Keisuke Suzuki, Anil K. Seth, David J. Schwartzman

Summary of full article

Visual hallucinations (VHs) are perceptions of objects or events in the absence of the sensory stimulation that would normally support such perceptions. VHs offer fascinating insights into the mechanisms underlying perceptual experience, yet relatively little work has focused on understanding the differences in the phenomenology of VHs associated with different aetiologies (causes). For instance, VHs arising from neurological conditions, visual loss, or psychedelic compounds have substantial phenomenological differences between them.

 collated images of visual hallucinations including psychedelic White House oval office, Parkinsons disease, Charles Bonnet syndrome

Here, we examine the potential mechanistic basis of these differences by leveraging recent advances in visualising the learned representations of a coupled classifier and generative deep neural network. Using this coupled deep neural network architecture, we generated synthetic VHs that captured three dimensions of hallucinatory phenomenology which broadly characterise variations in VHs: their realism (veridicality), dependence on sensory input (spontaneity), and complexity.
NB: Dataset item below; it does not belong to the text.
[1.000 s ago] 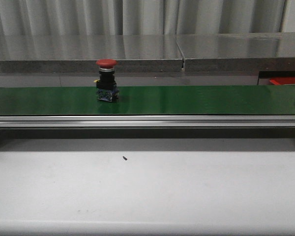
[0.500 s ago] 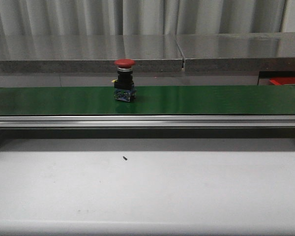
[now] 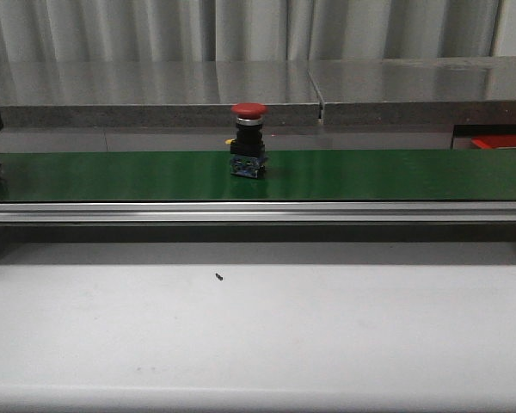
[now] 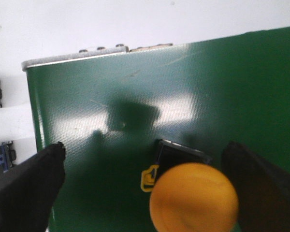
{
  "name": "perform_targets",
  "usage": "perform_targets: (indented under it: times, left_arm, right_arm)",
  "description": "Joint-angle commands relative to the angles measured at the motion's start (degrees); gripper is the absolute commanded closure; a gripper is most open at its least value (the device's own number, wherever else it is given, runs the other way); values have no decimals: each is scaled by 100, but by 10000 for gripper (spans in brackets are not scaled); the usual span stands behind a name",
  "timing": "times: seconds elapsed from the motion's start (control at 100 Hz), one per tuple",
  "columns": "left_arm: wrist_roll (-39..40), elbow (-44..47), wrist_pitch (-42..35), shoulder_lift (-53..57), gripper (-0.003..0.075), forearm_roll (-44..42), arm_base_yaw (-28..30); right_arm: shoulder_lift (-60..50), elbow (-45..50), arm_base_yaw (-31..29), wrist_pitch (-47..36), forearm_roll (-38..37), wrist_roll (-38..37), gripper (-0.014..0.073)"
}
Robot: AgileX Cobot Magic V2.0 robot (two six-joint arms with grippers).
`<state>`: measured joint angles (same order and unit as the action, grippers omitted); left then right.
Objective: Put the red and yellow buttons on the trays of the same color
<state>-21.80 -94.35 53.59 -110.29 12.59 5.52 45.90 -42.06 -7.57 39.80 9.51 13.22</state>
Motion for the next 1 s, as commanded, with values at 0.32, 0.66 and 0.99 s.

We verified the validity of this approach experimentally in two separate studies that investigated variations in hallucinatory experience in neurological and CBS patients and people with recent psychedelic experience. Both studies first verified that the three phenomenological dimensions usefully distinguished the different types of hallucination, and then asked whether the appropriate synthetic VHs were able to capture specific aspects of hallucinatory phenomenology for each aetiology. In both studies, we found that the relevant synthetic VHs were rated as being most representative of each group’s hallucinatory experience, compared to other synthetic VHs produced by the model.

Our results highlight the phenomenological diversity of VHs associated with distinct causal factors and demonstrate how a neural network model of visual phenomenology can successfully capture the distinctive visual characteristics of hallucinatory experience. The novel combination of deep neural network architectures and a computational neurophenomenological approach provides a powerful approach towards closing the loop between hallucinatory experiences and their underlying neurocomputational mechanisms.